GOAL OF THE EXERCISE |
The required result is a copy of each line below in which "case" appears.

= Beginning of Section =

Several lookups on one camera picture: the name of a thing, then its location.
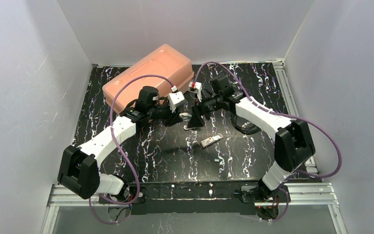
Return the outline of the staple tray with staples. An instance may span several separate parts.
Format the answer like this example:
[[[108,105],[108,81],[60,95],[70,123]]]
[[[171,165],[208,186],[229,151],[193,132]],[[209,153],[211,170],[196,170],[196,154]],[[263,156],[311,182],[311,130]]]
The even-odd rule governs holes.
[[[223,135],[217,134],[200,141],[199,144],[202,148],[207,148],[208,146],[222,140],[223,138]]]

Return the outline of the small white stapler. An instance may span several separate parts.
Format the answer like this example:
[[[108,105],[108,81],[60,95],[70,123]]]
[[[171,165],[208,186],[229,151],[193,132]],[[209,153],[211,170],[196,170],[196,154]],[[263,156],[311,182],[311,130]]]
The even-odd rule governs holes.
[[[191,118],[191,114],[189,113],[180,113],[179,117],[183,119],[183,121],[188,121]]]

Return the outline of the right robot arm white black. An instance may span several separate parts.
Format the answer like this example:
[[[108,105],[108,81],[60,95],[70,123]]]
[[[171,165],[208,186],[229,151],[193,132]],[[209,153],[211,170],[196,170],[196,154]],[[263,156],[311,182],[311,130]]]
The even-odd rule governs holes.
[[[210,84],[212,92],[205,96],[200,82],[189,83],[188,90],[195,93],[196,101],[185,129],[204,127],[204,121],[210,118],[211,113],[225,110],[267,133],[274,142],[273,165],[257,186],[244,194],[256,199],[274,198],[286,179],[316,152],[308,123],[292,120],[267,109],[250,96],[244,87],[235,90],[225,75],[216,77]]]

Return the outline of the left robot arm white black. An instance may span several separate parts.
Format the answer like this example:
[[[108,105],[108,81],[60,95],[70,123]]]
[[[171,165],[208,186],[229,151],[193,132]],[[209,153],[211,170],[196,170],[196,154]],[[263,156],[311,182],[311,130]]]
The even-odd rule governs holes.
[[[160,97],[158,89],[144,86],[138,98],[132,100],[115,117],[111,126],[90,141],[79,146],[68,146],[62,155],[57,176],[59,184],[82,199],[92,195],[118,195],[127,187],[122,178],[99,172],[99,166],[118,144],[134,136],[152,120],[160,120],[165,126],[183,121],[179,107],[185,102],[184,95],[175,86],[166,97]]]

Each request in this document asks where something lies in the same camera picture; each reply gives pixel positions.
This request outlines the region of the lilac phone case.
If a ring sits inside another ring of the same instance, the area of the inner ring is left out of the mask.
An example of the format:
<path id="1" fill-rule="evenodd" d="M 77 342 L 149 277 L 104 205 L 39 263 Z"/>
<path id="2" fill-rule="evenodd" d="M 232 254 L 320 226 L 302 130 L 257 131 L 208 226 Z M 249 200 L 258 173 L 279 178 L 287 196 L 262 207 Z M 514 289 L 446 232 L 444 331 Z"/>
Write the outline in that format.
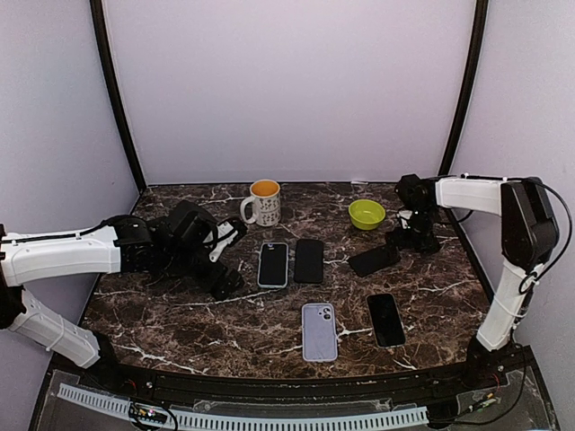
<path id="1" fill-rule="evenodd" d="M 302 306 L 302 356 L 306 362 L 333 362 L 338 357 L 335 311 L 330 303 Z"/>

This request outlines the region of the black phone case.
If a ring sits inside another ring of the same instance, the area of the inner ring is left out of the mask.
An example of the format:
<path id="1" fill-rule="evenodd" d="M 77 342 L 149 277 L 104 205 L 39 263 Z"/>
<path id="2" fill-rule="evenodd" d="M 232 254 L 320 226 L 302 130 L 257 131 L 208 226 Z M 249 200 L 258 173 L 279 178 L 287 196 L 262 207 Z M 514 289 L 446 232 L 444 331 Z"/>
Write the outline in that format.
<path id="1" fill-rule="evenodd" d="M 381 269 L 389 268 L 400 260 L 398 249 L 386 244 L 350 257 L 348 263 L 357 276 L 366 277 Z"/>

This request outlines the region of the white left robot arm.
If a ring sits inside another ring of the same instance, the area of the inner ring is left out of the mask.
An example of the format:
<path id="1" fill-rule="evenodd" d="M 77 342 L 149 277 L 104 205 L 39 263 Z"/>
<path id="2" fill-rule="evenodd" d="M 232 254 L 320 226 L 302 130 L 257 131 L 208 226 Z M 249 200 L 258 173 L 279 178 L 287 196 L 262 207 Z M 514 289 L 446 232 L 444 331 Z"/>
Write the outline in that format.
<path id="1" fill-rule="evenodd" d="M 1 327 L 91 369 L 107 391 L 120 391 L 126 370 L 107 337 L 84 330 L 41 304 L 25 284 L 83 274 L 189 277 L 215 299 L 226 299 L 243 278 L 219 258 L 247 233 L 237 217 L 218 221 L 187 200 L 146 221 L 116 215 L 95 227 L 59 233 L 1 233 Z"/>

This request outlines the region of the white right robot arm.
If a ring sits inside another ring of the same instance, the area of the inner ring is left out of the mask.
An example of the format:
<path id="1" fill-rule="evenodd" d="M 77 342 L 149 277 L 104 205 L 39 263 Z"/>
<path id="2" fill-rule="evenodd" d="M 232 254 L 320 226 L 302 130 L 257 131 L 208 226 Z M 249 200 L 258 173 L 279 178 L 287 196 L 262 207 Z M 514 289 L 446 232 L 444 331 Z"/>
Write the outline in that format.
<path id="1" fill-rule="evenodd" d="M 487 351 L 506 346 L 524 318 L 532 291 L 548 268 L 559 227 L 548 188 L 537 177 L 401 177 L 395 192 L 402 202 L 394 229 L 385 235 L 393 257 L 401 250 L 434 254 L 440 244 L 433 227 L 438 211 L 465 209 L 498 216 L 503 267 L 485 320 L 476 333 Z"/>

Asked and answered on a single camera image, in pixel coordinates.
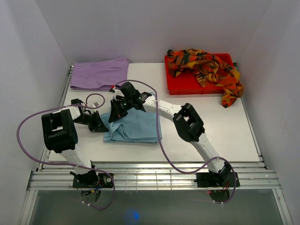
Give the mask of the light blue trousers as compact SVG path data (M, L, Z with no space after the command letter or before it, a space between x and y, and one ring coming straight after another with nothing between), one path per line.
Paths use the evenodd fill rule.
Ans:
M108 122L111 111L100 115L108 131L104 133L106 143L152 143L162 140L162 133L157 134L156 114L143 112L134 108L128 111L126 117L115 122Z

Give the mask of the orange camouflage trousers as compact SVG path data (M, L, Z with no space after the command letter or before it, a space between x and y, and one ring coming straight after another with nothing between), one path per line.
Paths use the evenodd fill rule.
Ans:
M224 108L242 97L244 86L240 82L240 72L219 56L196 49L168 50L167 55L168 67L174 77L190 70L202 87L208 83L223 87L221 105Z

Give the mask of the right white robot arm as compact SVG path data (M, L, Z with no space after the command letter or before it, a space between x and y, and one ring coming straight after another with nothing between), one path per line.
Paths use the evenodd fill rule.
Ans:
M172 121L179 137L191 144L204 160L208 173L202 187L222 187L236 185L237 175L231 164L220 157L205 133L204 122L190 103L175 105L158 99L158 93L140 92L132 80L126 81L119 87L122 95L115 95L111 100L111 115L109 122L115 122L127 116L130 109L141 110L156 114Z

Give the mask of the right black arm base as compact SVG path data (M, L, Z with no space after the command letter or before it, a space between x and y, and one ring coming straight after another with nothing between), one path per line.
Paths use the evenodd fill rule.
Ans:
M208 188L210 198L220 204L230 200L229 188L236 189L240 187L236 172L226 172L224 174L201 172L196 174L194 182L198 188Z

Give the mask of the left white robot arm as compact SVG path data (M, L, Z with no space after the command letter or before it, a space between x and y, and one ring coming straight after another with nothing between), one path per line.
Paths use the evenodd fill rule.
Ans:
M86 104L79 99L71 100L71 106L41 116L45 146L48 150L63 156L73 164L71 174L76 180L88 187L99 183L99 175L94 171L94 164L76 145L78 135L75 124L86 125L92 133L107 132L108 129L100 118L95 102Z

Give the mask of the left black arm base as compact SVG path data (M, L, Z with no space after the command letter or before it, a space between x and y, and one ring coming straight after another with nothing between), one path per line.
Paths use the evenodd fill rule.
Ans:
M80 197L84 203L95 203L101 196L102 188L112 188L112 179L105 173L97 173L96 171L89 171L85 174L73 175L73 188L87 188L89 190L81 190Z

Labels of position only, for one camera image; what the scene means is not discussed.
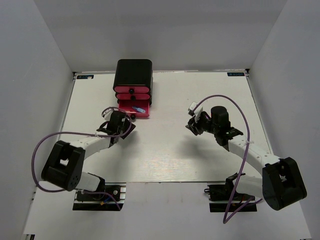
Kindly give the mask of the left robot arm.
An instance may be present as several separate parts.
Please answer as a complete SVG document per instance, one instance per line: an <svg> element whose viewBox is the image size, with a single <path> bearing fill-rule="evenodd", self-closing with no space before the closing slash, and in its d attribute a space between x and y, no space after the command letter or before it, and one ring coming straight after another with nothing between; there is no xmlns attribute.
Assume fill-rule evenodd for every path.
<svg viewBox="0 0 320 240"><path fill-rule="evenodd" d="M105 180L92 173L83 172L84 162L92 155L111 148L119 139L125 139L136 126L124 111L113 109L95 134L65 132L84 138L65 142L57 141L42 169L41 178L65 191L84 190L99 200L105 196Z"/></svg>

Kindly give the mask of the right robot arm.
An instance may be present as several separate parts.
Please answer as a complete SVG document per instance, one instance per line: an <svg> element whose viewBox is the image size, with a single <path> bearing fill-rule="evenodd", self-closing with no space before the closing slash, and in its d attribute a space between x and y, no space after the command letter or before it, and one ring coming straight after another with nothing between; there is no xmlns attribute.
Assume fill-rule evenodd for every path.
<svg viewBox="0 0 320 240"><path fill-rule="evenodd" d="M260 175L242 173L236 182L238 175L235 173L227 177L224 184L209 185L204 191L212 202L228 198L241 202L254 197L265 200L273 210L279 211L307 197L298 164L293 158L280 158L249 142L241 131L231 126L225 107L212 107L211 114L207 114L196 105L193 102L188 108L191 119L186 128L196 136L204 132L213 134L218 145L240 158L245 157L246 163Z"/></svg>

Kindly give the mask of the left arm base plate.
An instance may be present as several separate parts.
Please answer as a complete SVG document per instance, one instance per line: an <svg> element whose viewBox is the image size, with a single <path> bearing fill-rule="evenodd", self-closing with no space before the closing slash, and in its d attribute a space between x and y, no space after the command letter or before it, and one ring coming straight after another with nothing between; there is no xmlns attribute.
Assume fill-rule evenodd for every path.
<svg viewBox="0 0 320 240"><path fill-rule="evenodd" d="M126 199L126 183L105 183L98 192L75 192L73 211L118 212Z"/></svg>

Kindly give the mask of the blue correction tape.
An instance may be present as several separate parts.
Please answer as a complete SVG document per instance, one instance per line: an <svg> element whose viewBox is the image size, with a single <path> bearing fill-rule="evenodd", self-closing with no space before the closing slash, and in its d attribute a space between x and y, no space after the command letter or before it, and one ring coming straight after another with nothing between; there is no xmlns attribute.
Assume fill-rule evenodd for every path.
<svg viewBox="0 0 320 240"><path fill-rule="evenodd" d="M143 113L143 114L146 113L146 110L141 108L141 107L133 106L132 109L135 110L138 113Z"/></svg>

= End of Section =

SOLUTION TO THIS TASK |
This request outlines the region of the lilac phone case.
This request outlines the region of the black phone case.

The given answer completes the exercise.